▸ EXERCISE GOAL: Should a line below contain the word "cookie", report it.

=== DATA TO USE ===

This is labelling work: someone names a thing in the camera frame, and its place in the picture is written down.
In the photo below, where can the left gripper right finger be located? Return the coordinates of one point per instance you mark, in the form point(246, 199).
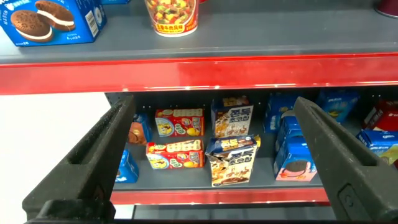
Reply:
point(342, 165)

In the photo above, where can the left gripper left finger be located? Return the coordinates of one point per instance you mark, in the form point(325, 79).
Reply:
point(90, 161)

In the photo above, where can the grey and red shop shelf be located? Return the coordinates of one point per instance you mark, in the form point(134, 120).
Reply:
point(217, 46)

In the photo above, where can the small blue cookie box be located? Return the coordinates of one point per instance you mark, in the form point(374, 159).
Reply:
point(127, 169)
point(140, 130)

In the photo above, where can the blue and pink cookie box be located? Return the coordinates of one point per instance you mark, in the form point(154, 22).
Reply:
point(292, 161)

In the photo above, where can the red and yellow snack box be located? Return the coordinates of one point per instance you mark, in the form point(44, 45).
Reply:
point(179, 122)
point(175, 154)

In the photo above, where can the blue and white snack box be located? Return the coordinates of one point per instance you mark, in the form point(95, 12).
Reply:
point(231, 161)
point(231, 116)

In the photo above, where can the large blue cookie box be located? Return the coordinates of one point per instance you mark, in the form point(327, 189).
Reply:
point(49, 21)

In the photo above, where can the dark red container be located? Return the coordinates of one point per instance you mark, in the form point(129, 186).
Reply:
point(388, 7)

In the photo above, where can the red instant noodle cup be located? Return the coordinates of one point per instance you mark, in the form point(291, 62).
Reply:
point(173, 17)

===
=== DATA TO USE ===

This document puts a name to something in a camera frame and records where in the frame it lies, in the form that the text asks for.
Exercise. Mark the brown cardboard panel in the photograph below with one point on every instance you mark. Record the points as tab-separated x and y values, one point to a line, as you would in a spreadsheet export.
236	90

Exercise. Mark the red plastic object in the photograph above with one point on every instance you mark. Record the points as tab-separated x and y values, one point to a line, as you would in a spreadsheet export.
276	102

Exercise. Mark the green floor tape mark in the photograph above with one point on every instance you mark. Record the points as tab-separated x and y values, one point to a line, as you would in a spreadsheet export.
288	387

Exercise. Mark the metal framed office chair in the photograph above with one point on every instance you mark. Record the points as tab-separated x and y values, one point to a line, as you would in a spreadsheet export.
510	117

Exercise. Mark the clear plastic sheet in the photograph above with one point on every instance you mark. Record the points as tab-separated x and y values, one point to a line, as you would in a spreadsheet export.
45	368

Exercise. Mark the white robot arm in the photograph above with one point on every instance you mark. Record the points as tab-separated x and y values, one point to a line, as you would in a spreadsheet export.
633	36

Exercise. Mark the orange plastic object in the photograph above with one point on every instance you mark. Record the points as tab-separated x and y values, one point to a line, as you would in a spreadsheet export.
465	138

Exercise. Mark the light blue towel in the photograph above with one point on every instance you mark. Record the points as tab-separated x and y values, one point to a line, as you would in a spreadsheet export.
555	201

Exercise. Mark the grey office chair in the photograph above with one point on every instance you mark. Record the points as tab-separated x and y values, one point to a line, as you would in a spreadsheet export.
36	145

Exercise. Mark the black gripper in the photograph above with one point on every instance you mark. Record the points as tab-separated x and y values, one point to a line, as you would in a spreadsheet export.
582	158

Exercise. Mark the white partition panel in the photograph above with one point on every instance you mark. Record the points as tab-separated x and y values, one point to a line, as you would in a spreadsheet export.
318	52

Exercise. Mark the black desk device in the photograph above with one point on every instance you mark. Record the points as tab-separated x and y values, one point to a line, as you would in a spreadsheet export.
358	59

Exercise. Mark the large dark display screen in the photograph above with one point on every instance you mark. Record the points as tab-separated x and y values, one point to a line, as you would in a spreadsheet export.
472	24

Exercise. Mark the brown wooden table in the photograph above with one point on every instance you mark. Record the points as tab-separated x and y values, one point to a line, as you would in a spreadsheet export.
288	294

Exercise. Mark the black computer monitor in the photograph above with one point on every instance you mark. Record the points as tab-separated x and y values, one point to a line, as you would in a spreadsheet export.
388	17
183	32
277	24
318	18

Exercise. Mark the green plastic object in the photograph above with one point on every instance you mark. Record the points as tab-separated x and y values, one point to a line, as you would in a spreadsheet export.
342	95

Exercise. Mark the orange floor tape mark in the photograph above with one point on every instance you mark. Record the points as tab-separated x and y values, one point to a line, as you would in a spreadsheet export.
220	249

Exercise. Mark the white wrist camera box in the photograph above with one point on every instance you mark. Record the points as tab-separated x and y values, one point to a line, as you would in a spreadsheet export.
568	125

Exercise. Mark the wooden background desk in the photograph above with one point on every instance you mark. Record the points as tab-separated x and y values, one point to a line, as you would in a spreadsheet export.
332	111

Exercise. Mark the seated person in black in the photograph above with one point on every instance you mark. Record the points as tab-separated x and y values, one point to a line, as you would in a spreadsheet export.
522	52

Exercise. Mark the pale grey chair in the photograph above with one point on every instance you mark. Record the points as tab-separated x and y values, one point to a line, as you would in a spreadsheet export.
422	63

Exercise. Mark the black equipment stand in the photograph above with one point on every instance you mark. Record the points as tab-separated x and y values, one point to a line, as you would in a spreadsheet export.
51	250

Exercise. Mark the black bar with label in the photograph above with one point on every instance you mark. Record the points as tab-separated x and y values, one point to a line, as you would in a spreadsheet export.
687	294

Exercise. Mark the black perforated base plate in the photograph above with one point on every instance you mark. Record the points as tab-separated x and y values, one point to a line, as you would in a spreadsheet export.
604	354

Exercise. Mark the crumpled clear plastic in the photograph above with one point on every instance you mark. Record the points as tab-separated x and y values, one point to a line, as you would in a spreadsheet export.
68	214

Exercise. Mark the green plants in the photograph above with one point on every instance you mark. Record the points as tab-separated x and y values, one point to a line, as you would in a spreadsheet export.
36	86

===

▸ OUTPUT:
In the photo above, where can the small blue cookie box be located? Return the coordinates of one point per instance you mark, in the form point(374, 159).
In the photo above, where can the blue and pink cookie box be located? Return the coordinates of one point per instance you mark, in the form point(154, 22).
In the photo above, where can the large blue cookie box be located? Return the coordinates of one point per instance you mark, in the form point(327, 189).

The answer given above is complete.